22 minutes | Jun 17, 2021
Sarah Scales on love, marriage, and identity with a transitioning partner.
In hopes of helping other couples publicly transition easier, Sarah Scales, a licensed master social worker with The Center for Relationship and Sexual Health in Royal Oak, Michigan, shares her story as a pansexual woman married to a trans female. “I came into the relationship knowing my partner was gender fluid,” she begins in this Smart Sex, Smart Love podcast. At first, the relationship was uncomfortable, not because of her partner’s gender fluidity, but because they didn’t know how to identify themselves publicly. Words like “we” became common descriptors as they tried to avoid he/she pronouns. This growing discovery of gender fluidity impacted both partners. “We had a lot of long, intense conversations on how to publicly transition,” Sarah says. “We both were closeted; it was a transition for me, too.” This was a huge challenge for the couple; when do they come out, how do they come out, and when do they stand up and speak and stand down and support? They had many talks about the transitioning process as well as their relationship. Trans partners also have to be mindful there are challenges for cis partners, too, Sarah points out. What is most important, she emphasizes, is to be true to who you are. “Gender wasn’t part of it for me. It was the attraction. Focus less on gender and more on who that person is whom you love,” she believes. “The person in private I fell in love with initially wouldn’t show that side to the world. I loved that person in private, but not so much the person who masked in public. It was stressful for both of us to live the masked life.

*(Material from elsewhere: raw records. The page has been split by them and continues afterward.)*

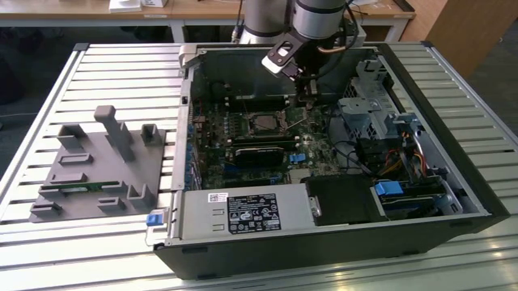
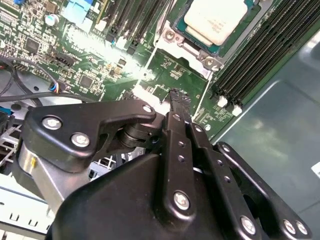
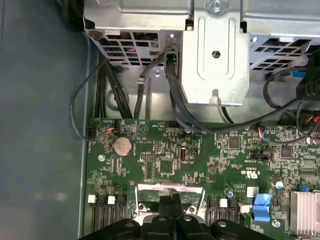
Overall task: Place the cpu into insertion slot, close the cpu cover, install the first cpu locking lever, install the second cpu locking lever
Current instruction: 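Close the cpu cover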
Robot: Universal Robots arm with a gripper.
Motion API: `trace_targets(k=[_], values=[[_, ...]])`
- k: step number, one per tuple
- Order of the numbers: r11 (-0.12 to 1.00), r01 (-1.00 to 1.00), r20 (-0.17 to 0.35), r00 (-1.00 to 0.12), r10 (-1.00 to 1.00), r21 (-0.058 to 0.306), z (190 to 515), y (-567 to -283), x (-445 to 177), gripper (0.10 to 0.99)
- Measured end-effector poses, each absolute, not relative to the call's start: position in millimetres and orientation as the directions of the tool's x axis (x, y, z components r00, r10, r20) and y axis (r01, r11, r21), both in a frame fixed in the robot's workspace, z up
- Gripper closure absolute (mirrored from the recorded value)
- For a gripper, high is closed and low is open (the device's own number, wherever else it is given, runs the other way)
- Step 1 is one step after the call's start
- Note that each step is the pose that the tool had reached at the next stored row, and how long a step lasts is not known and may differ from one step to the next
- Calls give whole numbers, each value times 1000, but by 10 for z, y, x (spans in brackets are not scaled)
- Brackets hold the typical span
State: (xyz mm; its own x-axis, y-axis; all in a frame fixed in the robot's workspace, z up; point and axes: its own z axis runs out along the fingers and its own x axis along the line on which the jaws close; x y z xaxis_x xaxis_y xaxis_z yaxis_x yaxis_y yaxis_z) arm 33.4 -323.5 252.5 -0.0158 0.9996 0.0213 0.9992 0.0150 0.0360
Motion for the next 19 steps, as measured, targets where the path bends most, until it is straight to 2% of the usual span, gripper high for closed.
trace_targets(k=[19], values=[[15, 999, 20, -16, 1000, 35, 2513, -3233, 547, 980]])
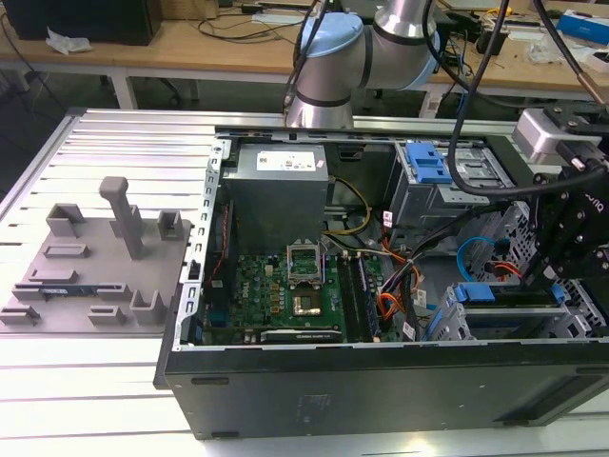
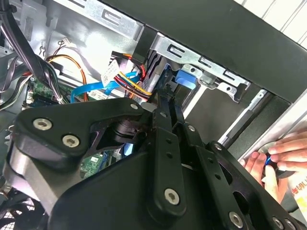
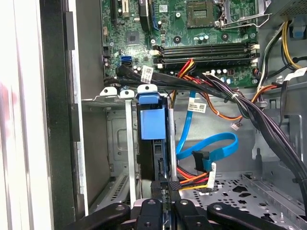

I saw who she truly was and who she truly could be, but she was afraid to unmask. “For me, it was really powerful when my partner came out. I loved her even more.” Keep your label, Sarah emphasizes. Respect what a person chooses as their label. People choose a label that fits them. “I chose pansexual; I can be attracted to someone regardless of their gender and assigned sex at birth.” And do not out your partner if your partner isn’t ready. Always defer to what the trans person wants.
28 minutes | Jun 14, 2021
Dr. Evan Goldstein on issues that can result from bottoming —a physician's perspective.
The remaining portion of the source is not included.